- **TASK STATEMENT**: Pull every line containing "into" from the listing.
==== INFORMATION PROVIDED
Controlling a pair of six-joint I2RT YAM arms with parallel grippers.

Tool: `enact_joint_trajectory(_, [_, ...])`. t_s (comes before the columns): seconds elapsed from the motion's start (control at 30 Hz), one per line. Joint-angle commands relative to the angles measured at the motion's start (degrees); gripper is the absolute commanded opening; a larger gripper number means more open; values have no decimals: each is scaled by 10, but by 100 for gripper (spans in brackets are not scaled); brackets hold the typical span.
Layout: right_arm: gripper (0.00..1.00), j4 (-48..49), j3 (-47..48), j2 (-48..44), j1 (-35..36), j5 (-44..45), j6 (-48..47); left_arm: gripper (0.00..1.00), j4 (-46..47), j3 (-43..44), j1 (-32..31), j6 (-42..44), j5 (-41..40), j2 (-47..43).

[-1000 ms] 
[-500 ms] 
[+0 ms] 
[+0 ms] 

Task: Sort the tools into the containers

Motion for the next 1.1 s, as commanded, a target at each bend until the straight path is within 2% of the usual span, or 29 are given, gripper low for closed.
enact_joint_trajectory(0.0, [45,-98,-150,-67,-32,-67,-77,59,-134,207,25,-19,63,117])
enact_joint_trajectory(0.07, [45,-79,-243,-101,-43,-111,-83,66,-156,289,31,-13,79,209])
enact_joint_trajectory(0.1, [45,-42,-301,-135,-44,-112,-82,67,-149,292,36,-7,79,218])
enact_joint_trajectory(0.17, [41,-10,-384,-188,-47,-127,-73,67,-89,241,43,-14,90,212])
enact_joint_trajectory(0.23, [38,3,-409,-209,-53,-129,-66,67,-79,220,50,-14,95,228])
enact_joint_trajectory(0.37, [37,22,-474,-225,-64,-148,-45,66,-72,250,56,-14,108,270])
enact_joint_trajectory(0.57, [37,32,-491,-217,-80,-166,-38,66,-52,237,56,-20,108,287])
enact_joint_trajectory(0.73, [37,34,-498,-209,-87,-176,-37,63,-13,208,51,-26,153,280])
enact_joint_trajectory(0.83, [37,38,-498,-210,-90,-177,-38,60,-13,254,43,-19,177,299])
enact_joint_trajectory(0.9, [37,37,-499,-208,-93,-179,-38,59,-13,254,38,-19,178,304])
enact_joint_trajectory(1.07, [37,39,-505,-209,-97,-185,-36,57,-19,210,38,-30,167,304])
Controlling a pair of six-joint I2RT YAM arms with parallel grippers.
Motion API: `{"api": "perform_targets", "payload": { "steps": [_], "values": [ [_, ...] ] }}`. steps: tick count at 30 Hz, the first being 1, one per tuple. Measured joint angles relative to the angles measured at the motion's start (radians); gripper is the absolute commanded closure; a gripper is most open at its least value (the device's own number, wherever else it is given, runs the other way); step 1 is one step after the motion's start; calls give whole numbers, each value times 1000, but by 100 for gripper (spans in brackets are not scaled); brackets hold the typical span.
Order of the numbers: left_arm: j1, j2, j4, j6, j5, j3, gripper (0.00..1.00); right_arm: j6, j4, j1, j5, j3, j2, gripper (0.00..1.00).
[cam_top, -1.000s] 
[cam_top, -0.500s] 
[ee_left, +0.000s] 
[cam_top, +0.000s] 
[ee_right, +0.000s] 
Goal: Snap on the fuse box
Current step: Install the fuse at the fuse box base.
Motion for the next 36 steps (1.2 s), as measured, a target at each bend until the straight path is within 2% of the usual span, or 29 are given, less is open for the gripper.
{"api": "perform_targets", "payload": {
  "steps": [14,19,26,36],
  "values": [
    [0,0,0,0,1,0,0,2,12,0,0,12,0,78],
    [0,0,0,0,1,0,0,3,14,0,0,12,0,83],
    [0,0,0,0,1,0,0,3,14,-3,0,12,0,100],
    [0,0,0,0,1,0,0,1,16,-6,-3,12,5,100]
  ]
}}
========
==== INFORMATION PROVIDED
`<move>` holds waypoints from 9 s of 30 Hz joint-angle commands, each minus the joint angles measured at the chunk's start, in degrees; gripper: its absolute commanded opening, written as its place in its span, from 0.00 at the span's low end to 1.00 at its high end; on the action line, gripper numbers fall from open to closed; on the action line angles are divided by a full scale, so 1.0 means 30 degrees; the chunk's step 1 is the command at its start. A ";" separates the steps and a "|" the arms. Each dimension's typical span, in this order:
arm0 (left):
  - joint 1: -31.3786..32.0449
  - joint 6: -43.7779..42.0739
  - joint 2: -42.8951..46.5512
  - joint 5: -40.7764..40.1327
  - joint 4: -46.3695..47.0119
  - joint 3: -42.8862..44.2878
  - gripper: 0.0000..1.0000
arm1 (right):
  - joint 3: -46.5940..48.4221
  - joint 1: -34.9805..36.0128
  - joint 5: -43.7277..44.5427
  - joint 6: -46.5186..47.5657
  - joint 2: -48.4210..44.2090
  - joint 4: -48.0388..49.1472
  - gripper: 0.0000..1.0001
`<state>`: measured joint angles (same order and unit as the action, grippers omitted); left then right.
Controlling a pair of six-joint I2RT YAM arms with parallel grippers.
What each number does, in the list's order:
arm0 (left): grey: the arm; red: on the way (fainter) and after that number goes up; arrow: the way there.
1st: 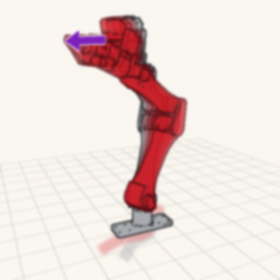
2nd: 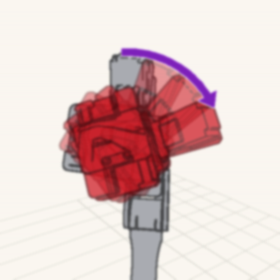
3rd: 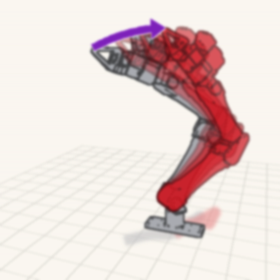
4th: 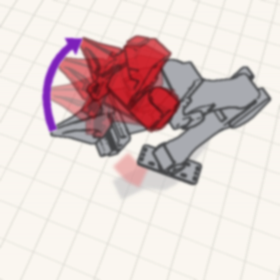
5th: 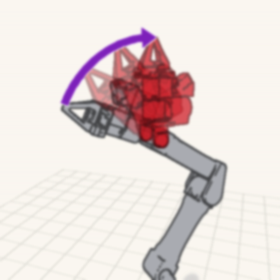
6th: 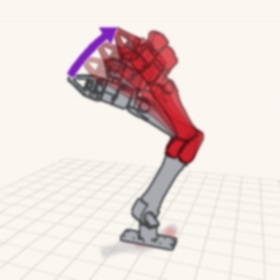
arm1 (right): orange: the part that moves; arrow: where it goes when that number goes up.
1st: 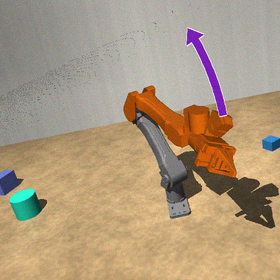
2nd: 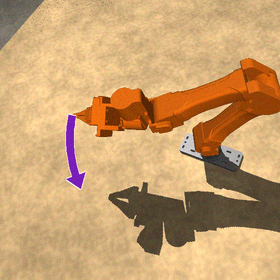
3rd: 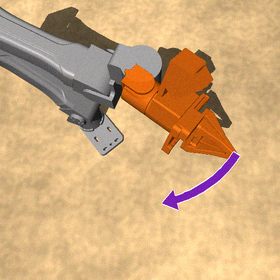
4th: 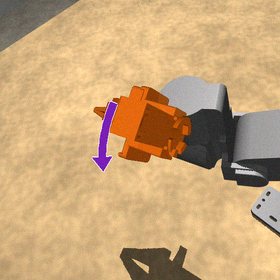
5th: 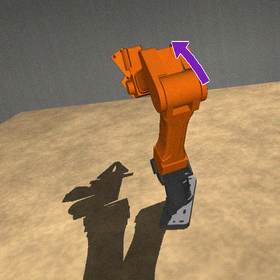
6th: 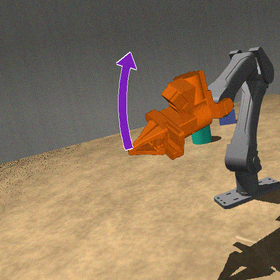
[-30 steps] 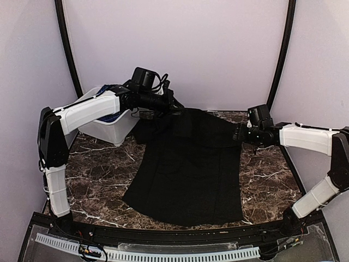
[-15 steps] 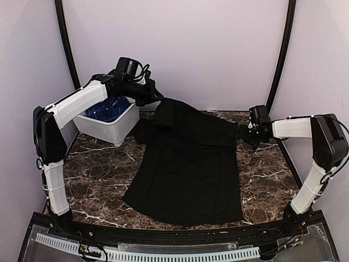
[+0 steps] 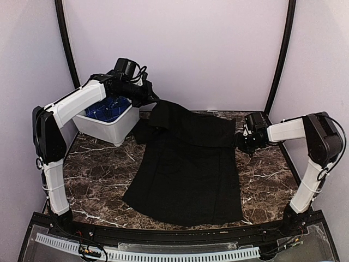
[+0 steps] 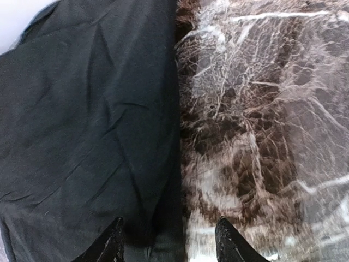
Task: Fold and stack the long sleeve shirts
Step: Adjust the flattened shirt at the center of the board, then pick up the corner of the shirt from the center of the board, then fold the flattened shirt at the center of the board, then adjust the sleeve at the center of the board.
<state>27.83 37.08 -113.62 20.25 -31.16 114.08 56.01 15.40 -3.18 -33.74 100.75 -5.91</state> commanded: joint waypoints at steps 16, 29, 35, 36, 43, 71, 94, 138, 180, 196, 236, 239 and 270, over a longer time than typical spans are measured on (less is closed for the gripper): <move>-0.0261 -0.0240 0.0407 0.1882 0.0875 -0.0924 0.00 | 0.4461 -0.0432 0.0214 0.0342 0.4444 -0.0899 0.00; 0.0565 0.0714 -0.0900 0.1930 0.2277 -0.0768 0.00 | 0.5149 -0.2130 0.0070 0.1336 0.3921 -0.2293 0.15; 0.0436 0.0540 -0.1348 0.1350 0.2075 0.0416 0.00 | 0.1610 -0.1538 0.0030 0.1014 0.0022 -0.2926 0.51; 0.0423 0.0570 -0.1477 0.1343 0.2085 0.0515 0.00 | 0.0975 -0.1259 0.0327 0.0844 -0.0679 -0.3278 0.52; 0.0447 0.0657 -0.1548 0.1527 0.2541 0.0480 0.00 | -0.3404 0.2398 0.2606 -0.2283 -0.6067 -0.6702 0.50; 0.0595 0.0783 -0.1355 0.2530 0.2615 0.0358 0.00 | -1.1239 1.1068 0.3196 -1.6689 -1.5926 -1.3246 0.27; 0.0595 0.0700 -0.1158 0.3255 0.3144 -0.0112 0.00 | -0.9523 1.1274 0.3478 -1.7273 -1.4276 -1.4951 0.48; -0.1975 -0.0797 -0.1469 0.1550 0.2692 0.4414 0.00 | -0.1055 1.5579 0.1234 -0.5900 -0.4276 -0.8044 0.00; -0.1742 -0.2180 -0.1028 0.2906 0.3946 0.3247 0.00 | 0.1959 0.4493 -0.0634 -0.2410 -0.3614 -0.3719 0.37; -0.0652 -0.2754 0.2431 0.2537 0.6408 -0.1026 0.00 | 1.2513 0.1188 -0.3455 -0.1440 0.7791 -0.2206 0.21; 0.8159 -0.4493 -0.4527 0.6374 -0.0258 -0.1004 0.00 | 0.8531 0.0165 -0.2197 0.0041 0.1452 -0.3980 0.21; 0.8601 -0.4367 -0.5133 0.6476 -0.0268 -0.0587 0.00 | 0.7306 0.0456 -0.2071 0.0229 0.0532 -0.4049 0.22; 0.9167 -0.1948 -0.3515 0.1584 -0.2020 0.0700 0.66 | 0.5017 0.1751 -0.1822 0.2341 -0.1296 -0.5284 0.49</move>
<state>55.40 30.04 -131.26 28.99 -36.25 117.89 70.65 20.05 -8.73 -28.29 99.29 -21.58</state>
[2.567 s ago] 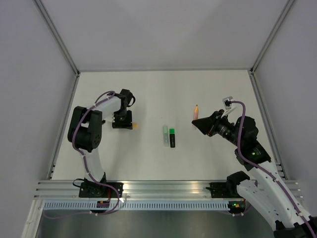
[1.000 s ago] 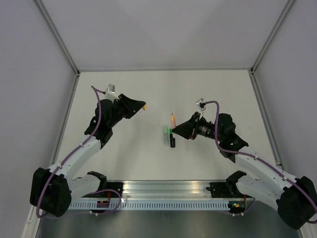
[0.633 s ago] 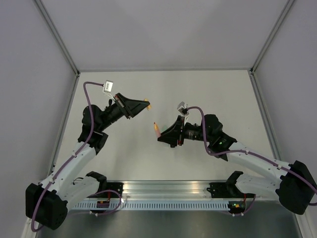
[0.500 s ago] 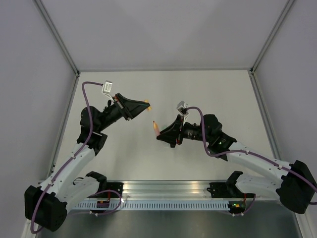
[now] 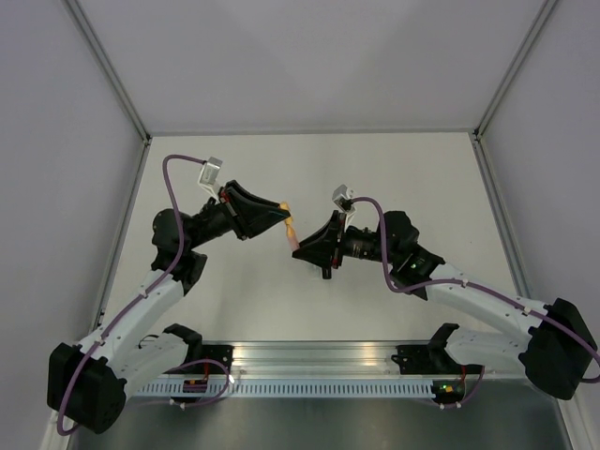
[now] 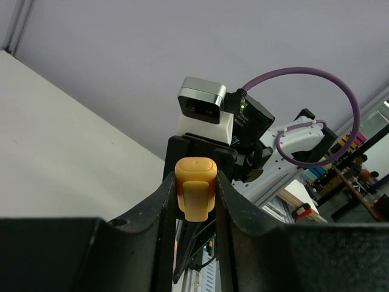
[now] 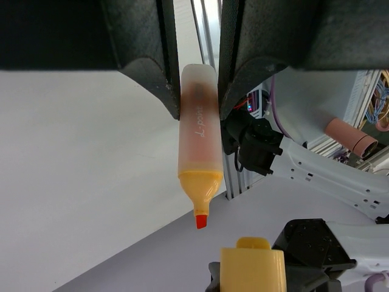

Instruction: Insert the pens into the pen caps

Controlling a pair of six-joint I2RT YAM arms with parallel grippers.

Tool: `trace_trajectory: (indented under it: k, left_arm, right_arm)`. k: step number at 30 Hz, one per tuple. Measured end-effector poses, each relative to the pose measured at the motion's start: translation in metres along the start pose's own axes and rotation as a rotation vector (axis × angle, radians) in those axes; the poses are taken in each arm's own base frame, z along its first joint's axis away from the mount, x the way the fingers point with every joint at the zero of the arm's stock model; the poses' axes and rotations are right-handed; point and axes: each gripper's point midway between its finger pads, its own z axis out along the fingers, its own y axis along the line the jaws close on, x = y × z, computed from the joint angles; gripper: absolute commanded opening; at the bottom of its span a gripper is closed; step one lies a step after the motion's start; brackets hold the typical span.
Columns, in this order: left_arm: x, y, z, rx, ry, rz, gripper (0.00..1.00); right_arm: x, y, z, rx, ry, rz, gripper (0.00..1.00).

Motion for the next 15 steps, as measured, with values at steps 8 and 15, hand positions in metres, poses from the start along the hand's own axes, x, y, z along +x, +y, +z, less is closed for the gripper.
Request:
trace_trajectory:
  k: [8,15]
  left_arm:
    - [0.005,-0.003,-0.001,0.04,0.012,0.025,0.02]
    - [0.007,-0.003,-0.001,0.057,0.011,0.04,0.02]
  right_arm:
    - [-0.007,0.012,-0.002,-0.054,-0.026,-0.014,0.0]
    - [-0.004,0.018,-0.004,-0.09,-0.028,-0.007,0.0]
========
- **TASK RESPONSE**:
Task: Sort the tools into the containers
Instruction: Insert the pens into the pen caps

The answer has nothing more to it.